It’s another stormy morning in northern California. A friend calls at 8:30. Weather is the only thing we’re ever at odds about. She loves the Central Valley’s hot, dry summers. I do not. I like the rainy season, the rainier the better.
“Reality check,” she says. “Do you still prefer this to a week of 100-degree weather?”
“Oh, yes,” I say. I tell her about our sunroom, which has been leaking for two years. “But other than that, I love it.”
“I just don’t get it,” she says, but she still loves me. That’s true friendship, right there.
An hour later, I leave to meet a writer friend for coffee. I love meeting other writers for coffee or lunch. It’s social; it’s fun. But it’s also a writerly sort of activity, so I can feel virtuous about it. Fun and virtue together – how often does that happen?
We meet at Peet’s, seven-tenths of a mile from my house, so I walk. I need the exercise. Besides, what better excuse is there to wear my lime-green raincoat? I was so happy the day I saw it in the Lands’ End catalog and realized I could buy it because I was finally old enough to stop caring about looking like a grown-up.
The rain is driving in at a slant from the southeast. My calves get drenched on the way there, my shins on the way back. Going home, I pass downed tree limbs that hadn’t been there when I walked by an hour earlier. I walk the rest of the way in the street, well away from overhanging branches.
It’s worth a short walk in the cold and wet just to enjoy the sensation of putting on dry clothes again.
I check our sunroom. The latest fix, a giant roof shingle that two guys spent one morning last week hammering down, seems to be holding. The containers we’ve set out to catch the drips are dry.

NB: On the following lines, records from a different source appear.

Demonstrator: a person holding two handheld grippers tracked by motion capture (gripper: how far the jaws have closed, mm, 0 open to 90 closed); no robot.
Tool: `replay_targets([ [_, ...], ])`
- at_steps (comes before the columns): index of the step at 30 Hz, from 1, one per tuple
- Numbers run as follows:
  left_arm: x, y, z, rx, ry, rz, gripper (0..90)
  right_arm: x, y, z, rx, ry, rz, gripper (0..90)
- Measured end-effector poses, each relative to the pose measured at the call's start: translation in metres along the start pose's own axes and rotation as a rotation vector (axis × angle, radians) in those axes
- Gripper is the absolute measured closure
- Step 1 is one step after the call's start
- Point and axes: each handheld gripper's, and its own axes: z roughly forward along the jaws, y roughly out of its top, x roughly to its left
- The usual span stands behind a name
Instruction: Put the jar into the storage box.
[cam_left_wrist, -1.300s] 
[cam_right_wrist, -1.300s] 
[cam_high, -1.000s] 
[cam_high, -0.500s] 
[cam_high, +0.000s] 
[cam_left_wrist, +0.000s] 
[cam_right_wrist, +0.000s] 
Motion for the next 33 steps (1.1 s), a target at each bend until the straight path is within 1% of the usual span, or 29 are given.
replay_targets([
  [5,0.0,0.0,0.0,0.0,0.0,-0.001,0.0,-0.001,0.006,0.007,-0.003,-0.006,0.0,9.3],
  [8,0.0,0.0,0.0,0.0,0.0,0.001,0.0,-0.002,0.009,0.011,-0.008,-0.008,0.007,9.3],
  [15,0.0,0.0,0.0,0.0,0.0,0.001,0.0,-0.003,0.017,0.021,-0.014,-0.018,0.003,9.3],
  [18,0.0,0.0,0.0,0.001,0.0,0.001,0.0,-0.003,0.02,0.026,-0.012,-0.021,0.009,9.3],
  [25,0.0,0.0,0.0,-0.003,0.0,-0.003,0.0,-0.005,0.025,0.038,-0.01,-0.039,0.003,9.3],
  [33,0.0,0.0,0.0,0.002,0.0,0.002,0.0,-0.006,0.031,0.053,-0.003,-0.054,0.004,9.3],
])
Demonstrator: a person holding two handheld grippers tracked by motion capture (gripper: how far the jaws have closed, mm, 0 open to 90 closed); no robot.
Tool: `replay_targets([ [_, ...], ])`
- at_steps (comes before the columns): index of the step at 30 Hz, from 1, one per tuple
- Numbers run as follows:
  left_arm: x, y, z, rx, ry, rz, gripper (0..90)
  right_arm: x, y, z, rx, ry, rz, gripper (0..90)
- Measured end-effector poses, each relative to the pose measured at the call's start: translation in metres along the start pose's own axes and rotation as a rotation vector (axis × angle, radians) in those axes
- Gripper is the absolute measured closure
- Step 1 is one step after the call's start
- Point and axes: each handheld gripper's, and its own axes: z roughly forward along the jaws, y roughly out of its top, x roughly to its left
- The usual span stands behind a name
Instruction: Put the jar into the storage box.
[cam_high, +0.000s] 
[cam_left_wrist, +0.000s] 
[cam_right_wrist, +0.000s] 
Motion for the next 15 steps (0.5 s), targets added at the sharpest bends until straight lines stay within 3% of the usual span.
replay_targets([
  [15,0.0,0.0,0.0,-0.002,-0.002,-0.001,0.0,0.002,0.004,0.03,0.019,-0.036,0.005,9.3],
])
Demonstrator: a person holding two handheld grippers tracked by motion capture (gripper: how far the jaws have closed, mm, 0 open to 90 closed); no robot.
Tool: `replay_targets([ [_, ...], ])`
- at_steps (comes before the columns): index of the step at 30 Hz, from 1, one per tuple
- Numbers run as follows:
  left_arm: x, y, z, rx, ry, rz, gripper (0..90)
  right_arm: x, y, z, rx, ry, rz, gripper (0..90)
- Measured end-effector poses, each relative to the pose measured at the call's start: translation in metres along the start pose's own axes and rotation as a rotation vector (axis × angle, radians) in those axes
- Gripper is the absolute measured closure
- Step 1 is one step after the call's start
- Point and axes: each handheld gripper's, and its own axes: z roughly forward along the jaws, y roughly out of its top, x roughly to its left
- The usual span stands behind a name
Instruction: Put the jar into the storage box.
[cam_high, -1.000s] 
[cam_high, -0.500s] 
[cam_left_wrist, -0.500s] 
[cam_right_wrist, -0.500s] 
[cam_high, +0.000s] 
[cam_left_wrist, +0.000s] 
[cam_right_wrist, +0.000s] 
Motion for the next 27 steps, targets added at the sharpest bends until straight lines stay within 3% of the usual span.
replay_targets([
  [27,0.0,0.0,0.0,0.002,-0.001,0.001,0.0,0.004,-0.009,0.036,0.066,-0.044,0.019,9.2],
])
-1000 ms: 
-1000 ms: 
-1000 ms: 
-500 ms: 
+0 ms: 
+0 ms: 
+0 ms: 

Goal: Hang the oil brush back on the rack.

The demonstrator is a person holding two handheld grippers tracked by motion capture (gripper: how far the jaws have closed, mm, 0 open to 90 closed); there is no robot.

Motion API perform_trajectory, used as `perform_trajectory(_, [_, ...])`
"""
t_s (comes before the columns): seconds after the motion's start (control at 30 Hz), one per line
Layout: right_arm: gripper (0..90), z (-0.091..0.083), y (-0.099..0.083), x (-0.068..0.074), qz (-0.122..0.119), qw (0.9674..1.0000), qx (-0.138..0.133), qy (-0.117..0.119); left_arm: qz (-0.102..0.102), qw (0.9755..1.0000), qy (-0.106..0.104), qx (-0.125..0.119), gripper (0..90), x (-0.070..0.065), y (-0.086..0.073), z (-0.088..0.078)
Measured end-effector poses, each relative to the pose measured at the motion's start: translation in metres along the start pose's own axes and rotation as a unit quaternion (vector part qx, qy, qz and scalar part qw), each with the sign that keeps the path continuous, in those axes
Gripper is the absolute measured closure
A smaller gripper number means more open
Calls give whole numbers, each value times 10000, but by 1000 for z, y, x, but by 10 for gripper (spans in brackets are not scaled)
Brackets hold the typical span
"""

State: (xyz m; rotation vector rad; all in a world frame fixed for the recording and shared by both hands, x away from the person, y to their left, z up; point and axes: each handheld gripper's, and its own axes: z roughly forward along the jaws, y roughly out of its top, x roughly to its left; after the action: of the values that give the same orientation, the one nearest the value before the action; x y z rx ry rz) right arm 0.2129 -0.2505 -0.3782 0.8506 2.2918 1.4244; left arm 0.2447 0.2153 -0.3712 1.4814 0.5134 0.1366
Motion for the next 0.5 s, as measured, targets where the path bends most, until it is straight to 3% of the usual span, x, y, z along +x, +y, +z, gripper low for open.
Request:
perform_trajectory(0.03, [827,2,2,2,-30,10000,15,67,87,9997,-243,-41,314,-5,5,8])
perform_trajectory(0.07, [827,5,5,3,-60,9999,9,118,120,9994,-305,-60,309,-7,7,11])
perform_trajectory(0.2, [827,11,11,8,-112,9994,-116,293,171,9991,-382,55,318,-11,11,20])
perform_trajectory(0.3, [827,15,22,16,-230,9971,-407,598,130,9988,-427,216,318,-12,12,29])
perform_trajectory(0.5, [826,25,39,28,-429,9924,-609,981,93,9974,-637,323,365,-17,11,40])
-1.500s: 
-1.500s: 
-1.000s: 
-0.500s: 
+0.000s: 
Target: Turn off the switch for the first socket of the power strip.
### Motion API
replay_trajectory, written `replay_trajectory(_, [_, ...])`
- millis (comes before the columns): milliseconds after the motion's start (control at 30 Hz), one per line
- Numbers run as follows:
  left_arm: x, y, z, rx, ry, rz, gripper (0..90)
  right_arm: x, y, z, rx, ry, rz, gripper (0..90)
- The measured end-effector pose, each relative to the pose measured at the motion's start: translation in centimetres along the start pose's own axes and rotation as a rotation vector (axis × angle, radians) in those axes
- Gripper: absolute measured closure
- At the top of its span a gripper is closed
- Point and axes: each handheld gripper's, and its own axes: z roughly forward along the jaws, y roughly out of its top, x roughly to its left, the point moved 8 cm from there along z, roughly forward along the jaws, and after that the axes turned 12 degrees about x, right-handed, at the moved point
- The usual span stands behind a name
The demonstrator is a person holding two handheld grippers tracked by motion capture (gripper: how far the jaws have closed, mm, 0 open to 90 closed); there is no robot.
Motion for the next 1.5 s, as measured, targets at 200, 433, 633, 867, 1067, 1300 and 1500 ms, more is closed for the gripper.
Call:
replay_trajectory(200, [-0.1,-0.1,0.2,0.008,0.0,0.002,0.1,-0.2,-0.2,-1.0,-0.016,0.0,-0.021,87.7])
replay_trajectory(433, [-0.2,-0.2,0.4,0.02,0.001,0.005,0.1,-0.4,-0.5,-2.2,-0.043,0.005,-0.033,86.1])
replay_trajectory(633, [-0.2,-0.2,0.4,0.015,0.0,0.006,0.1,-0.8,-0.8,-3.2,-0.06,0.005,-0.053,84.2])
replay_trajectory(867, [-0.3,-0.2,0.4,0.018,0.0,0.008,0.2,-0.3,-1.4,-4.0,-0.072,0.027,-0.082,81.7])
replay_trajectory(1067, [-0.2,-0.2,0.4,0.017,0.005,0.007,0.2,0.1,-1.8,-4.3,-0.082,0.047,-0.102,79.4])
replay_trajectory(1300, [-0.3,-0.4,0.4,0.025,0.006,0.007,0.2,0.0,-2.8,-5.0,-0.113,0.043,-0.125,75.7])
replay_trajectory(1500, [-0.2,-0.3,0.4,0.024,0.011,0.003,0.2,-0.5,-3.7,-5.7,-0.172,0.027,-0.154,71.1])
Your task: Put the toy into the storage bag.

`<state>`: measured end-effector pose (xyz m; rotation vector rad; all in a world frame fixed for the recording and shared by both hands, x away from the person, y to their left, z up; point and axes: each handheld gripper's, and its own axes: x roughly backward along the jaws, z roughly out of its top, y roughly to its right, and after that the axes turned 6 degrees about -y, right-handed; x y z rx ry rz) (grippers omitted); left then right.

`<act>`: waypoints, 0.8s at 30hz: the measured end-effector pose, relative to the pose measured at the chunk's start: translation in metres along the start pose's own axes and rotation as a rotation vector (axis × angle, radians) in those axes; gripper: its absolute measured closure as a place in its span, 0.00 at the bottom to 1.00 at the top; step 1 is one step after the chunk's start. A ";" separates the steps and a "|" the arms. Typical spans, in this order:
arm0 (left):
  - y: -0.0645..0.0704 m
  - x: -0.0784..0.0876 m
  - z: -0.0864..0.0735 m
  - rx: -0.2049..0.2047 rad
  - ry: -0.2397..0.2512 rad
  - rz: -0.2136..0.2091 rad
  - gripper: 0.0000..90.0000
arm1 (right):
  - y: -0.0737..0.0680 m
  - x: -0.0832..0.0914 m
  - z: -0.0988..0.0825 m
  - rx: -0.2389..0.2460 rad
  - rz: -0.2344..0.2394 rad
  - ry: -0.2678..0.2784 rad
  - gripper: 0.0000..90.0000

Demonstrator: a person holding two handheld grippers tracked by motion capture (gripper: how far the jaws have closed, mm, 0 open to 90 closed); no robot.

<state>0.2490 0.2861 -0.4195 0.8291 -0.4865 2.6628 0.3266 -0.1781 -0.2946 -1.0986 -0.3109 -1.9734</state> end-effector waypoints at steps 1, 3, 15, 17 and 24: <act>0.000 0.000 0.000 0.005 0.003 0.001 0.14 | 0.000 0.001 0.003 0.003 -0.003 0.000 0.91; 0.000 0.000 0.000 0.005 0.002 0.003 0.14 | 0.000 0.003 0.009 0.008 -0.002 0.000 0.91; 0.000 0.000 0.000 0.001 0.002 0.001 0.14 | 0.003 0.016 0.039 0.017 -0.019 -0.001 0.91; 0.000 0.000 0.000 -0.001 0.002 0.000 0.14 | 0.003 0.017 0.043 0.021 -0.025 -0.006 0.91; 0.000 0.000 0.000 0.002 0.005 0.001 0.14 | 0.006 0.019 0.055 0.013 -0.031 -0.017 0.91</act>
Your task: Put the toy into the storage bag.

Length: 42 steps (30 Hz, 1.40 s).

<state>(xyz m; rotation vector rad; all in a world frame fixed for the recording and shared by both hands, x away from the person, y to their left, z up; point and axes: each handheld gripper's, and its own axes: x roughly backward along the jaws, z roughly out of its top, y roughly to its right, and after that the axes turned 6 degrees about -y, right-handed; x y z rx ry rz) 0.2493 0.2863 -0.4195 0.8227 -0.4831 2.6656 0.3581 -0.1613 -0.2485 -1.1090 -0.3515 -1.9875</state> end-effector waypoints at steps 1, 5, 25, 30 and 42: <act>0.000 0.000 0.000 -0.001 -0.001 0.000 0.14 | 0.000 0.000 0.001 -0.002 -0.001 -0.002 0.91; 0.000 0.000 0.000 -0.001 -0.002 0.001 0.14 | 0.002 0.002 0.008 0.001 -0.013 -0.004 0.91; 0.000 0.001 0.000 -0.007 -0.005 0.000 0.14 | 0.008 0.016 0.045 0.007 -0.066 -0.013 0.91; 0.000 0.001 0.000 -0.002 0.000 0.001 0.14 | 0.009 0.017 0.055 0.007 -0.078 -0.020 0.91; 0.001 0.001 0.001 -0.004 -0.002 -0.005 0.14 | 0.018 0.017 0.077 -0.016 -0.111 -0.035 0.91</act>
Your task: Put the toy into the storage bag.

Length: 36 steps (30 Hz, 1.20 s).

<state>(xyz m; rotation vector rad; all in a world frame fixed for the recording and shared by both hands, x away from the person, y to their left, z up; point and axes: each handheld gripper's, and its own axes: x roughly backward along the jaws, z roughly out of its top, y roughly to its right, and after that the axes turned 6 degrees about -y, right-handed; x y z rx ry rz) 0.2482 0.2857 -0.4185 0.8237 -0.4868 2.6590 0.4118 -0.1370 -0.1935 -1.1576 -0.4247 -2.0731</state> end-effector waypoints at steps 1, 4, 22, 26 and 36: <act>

Through the window is our backyard. I’ve been bugging my husband for weeks to tie up his fava beans. Every year he plants them, and every spring they fall down in a storm like this one, their tough, hexagonal stalks folding in the wind. Our sugar snap peas are in trouble too, pulling away from their trellises.
The supple branches of our lilac tree are bent almost to the ground by the wind and rain, swaying up and down as if bowing to someone. It’s a California native; it should be able to handle this. But I wish now I had pruned it a little or secured it somehow to the fence behind it.
My children have been lucky this winter. It seems to stop raining most days exactly when school gets out in the afternoon. Today I’ll be tutoring when they get out, so they’re on their own regardless. But they’ll be fine. They’re California natives too.